Furthermore, Putin models himself on the Roman imperial cult. With his bareback (Putin, not the horse) riding and Adonis-like physique in state photography, he positions himself as a demi-god for the Russian people. He is a Roman emperor, not the servant-minister on which Western leaders are supposedly meant to model themselves.

All this more than complicates the West’s response to Putin’s belligerent posturing over Ukraine. The US and UK need to look strong and behave even more strongly. The problem is that our institutions of government are modelled on Judeo-Christian principles, the declaration of which will encourage Putin simply to kick sand in our face.
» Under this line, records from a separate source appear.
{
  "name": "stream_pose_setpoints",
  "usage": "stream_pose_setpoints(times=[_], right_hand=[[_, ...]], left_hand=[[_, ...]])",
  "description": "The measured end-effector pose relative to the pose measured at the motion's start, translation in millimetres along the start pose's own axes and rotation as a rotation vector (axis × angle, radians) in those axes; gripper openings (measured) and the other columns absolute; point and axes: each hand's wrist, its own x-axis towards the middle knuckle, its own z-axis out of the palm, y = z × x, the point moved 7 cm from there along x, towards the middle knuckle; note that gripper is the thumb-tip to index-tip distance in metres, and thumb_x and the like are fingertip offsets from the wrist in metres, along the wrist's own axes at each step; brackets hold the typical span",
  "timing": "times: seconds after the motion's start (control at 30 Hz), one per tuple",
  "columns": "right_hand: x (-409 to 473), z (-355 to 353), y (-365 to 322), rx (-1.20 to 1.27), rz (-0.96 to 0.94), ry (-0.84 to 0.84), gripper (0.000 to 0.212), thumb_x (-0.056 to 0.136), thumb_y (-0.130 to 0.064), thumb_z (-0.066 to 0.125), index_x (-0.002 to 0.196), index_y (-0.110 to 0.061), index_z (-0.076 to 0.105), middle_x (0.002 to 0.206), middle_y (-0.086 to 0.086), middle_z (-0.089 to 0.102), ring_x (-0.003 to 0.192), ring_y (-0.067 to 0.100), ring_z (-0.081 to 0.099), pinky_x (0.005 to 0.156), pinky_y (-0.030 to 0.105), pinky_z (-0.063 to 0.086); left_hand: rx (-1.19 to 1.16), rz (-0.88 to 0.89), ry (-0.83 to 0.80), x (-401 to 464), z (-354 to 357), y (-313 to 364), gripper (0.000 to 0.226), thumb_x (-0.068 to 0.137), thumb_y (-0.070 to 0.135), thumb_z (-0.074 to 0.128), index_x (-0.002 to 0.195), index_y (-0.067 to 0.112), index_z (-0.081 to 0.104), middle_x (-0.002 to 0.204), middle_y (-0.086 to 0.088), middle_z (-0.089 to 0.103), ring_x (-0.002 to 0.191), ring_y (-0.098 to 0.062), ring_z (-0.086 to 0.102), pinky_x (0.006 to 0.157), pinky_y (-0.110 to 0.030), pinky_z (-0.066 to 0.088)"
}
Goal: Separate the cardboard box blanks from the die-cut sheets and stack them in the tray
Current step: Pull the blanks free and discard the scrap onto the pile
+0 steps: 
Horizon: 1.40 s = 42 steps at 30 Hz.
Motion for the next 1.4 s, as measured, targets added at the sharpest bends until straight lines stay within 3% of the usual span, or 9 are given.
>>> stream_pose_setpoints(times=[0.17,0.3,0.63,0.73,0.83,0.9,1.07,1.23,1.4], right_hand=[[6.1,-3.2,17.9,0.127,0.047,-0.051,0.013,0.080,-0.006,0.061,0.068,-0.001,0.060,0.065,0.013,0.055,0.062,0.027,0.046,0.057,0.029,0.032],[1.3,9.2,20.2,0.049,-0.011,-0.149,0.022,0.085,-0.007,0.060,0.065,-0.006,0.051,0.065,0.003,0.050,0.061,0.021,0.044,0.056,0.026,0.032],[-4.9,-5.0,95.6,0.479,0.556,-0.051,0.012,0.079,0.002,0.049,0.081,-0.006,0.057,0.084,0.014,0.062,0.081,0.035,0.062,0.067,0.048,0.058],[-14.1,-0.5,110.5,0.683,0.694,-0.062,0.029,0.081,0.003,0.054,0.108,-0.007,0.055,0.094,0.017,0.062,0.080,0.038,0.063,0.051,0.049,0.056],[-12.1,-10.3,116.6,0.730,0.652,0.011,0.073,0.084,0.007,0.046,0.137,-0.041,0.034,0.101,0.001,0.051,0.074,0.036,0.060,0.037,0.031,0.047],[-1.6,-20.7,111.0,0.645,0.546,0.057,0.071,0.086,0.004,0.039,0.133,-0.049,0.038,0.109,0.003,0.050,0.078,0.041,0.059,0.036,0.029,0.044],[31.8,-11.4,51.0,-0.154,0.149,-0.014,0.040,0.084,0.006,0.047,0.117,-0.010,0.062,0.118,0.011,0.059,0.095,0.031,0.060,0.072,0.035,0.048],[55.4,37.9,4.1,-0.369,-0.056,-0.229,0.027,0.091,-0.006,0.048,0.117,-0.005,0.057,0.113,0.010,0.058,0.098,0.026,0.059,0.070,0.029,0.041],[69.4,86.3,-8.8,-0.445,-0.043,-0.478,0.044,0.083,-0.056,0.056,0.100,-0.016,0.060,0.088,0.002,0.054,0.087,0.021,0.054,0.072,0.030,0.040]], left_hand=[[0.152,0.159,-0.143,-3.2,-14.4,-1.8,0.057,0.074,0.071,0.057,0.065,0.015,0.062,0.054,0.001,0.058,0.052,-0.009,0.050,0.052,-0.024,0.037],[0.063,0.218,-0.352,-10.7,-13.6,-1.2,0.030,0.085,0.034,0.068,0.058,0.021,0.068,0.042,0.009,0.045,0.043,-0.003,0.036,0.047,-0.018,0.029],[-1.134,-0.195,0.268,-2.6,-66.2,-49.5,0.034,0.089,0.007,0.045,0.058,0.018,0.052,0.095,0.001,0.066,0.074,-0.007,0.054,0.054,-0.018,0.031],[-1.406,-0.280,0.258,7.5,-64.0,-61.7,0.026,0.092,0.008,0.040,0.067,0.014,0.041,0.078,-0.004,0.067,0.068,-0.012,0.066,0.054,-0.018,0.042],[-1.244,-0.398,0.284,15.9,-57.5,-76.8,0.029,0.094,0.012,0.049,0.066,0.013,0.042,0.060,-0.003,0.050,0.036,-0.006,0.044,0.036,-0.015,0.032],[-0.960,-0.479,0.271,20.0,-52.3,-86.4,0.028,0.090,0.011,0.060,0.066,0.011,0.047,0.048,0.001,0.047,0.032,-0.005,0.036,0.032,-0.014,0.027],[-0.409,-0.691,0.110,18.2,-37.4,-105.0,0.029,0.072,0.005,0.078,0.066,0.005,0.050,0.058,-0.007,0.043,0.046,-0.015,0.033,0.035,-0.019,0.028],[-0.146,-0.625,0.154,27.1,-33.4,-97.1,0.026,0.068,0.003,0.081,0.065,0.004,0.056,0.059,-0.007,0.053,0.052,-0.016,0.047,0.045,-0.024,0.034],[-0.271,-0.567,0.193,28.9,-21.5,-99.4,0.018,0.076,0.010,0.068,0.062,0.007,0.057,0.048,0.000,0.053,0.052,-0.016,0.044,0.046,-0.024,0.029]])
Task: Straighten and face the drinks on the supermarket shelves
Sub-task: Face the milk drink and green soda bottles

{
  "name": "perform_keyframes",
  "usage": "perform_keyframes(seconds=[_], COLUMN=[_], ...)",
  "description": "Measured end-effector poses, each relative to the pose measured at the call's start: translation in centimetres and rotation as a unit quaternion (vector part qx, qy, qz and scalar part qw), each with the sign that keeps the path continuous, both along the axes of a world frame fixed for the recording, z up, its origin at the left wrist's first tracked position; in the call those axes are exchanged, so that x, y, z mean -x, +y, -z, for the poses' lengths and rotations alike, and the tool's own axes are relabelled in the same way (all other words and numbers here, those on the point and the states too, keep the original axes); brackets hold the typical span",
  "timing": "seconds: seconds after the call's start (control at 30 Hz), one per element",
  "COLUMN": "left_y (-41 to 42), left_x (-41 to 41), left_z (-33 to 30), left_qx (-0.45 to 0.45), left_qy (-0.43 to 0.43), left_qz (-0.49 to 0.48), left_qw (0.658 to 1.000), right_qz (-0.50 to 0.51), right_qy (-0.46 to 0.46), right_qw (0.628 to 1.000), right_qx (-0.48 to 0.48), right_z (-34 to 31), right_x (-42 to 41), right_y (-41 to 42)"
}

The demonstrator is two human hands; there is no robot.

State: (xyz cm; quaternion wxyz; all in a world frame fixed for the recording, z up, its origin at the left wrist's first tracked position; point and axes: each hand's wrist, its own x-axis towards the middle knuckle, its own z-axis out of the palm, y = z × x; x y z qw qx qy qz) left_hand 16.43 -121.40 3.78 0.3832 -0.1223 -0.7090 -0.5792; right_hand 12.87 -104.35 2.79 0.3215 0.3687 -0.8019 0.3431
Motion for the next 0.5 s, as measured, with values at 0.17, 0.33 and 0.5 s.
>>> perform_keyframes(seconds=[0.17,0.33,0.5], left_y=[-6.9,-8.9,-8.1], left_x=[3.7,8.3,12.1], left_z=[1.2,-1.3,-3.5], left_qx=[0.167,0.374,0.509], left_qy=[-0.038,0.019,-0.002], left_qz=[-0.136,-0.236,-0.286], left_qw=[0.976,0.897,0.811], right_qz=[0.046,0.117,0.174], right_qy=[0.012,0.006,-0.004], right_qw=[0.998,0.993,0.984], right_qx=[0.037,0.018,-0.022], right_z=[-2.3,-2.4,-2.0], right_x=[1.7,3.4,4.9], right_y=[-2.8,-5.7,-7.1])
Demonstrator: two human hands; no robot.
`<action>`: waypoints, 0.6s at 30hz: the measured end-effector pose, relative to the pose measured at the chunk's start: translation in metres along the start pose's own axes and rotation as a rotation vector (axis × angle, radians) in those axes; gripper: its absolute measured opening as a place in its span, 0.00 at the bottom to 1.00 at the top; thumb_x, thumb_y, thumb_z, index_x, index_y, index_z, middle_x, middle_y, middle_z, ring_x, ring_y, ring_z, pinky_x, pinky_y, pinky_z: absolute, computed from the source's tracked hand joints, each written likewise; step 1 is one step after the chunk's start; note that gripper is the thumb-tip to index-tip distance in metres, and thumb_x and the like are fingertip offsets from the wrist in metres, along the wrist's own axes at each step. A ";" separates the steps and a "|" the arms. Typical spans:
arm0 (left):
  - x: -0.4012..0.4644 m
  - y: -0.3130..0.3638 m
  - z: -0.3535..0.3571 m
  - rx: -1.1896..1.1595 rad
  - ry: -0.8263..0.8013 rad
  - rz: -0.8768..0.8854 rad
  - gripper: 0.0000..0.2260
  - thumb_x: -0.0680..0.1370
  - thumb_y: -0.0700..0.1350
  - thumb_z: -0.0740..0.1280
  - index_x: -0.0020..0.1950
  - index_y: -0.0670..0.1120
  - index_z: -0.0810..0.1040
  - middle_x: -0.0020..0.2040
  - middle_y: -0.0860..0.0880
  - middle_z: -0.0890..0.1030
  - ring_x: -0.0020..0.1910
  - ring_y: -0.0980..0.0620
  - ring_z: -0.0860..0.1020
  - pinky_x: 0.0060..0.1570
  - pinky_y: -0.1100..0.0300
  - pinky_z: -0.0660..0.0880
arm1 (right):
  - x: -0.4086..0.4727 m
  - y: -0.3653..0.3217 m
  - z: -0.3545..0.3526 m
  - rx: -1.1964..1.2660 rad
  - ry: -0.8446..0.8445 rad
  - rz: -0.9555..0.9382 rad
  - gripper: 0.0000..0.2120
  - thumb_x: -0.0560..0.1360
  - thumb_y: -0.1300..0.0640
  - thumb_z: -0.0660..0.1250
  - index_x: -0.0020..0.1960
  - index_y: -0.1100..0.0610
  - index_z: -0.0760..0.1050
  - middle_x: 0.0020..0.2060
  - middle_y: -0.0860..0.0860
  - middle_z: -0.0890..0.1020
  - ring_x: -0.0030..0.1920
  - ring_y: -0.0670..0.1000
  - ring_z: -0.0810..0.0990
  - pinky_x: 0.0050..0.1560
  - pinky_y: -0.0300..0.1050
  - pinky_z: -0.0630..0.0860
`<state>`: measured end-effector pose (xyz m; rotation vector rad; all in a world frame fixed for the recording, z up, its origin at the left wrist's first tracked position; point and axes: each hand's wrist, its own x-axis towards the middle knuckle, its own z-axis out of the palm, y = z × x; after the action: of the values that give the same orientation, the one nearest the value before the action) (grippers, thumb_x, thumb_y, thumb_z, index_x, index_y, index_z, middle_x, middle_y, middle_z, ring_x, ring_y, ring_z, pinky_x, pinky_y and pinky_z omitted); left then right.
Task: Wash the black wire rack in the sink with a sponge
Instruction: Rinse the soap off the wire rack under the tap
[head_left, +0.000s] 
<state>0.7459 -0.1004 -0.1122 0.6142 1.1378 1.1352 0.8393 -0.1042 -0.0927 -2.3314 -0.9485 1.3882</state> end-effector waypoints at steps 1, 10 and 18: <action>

We know that it all goes horribly wrong when the West invokes religion in its war efforts – witness George W. Bush’s talk of “crusade” in his “war on terror” ahead of 2003’s Iraq invasion. But the Christian alternative is to talk of power that “is not of this world” (John 18:36) and that’s of precious little comfort to the people of Ukraine right now, who very much have to live in a world that threatens them with imminent extinction.

So it may be a moment to dust off St Augustine’s case for “Just War”. The awful alternative is to stand by and leave Ukraine to its fate – or, almost as bad, to indulge in weasel-words about a “whiff of Munich”, which amount to neither the worldly strength of the Roman imperial cult nor the silent power of the Christ who stood against it.